| Task item |
Which lines of the material contain the word "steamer"? Show each one.

^^^^^^^^^^^^^^^^

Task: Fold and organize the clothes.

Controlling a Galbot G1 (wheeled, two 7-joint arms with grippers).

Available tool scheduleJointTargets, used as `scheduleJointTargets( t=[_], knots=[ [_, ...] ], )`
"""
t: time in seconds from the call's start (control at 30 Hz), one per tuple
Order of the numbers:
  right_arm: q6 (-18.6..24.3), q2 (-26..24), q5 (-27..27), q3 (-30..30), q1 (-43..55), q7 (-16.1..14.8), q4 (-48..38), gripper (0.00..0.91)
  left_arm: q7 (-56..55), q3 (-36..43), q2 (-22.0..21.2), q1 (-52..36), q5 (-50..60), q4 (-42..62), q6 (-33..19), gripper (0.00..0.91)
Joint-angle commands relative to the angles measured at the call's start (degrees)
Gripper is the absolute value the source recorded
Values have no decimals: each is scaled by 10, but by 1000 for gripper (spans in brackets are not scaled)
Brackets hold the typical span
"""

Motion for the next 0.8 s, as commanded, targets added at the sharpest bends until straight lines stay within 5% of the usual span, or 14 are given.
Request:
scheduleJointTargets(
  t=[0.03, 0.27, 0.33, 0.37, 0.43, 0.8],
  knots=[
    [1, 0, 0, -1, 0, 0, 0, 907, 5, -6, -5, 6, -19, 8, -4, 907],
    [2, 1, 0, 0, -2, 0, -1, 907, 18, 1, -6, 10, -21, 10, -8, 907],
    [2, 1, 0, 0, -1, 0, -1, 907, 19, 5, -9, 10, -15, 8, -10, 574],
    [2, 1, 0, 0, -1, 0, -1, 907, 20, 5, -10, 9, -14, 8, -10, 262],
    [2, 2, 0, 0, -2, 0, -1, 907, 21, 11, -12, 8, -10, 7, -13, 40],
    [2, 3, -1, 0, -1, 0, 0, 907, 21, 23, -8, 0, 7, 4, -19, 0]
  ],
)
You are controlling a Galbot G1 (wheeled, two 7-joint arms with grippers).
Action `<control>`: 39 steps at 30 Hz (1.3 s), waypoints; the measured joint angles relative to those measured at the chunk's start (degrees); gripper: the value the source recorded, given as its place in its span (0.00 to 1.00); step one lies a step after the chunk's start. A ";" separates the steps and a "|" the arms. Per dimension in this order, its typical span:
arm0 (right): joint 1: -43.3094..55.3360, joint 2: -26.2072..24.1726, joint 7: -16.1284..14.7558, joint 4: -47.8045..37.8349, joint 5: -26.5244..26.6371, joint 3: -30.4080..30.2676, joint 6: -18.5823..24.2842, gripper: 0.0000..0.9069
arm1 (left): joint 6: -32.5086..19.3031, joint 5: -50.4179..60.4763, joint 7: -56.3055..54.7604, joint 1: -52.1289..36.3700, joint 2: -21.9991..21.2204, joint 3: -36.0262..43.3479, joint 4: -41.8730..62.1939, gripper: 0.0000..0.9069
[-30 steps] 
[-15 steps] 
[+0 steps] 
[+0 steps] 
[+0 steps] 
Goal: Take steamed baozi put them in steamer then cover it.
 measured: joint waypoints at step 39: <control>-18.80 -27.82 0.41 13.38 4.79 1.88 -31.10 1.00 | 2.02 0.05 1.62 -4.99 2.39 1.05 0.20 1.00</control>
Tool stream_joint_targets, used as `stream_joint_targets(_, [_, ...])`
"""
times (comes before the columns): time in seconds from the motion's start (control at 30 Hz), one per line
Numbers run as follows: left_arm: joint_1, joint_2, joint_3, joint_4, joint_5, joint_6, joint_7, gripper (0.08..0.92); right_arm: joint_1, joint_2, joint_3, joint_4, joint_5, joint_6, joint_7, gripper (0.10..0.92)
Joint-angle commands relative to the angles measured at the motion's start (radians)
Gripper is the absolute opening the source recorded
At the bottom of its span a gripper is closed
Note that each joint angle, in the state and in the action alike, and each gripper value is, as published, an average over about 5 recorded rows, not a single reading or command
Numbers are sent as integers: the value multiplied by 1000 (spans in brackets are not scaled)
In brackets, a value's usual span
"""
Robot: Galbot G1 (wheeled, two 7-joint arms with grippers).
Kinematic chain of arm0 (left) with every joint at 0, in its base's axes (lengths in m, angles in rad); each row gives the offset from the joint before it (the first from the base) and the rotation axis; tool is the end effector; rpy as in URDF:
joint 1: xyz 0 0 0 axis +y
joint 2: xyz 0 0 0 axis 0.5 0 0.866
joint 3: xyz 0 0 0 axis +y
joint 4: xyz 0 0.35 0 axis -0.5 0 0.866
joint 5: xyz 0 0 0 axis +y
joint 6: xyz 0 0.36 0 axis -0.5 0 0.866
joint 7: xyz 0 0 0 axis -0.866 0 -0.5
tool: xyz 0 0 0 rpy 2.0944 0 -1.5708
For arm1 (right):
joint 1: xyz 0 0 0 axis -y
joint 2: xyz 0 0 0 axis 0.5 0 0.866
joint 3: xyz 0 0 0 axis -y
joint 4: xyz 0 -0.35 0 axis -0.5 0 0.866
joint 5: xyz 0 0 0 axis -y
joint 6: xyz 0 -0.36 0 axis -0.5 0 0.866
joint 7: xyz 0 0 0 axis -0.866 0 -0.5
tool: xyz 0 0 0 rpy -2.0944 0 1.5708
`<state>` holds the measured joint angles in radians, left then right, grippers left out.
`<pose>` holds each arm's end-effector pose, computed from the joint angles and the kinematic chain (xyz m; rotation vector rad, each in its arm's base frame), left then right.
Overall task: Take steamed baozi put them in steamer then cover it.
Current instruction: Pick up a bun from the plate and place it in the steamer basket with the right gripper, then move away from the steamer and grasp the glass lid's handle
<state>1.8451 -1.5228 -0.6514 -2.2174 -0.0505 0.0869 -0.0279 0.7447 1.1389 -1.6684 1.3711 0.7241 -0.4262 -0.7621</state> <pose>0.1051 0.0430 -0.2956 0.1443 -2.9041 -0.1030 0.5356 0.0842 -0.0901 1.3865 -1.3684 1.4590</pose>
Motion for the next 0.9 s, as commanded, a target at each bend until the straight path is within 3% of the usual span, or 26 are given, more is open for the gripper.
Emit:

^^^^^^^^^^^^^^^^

| Solution |
Goal: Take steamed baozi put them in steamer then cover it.
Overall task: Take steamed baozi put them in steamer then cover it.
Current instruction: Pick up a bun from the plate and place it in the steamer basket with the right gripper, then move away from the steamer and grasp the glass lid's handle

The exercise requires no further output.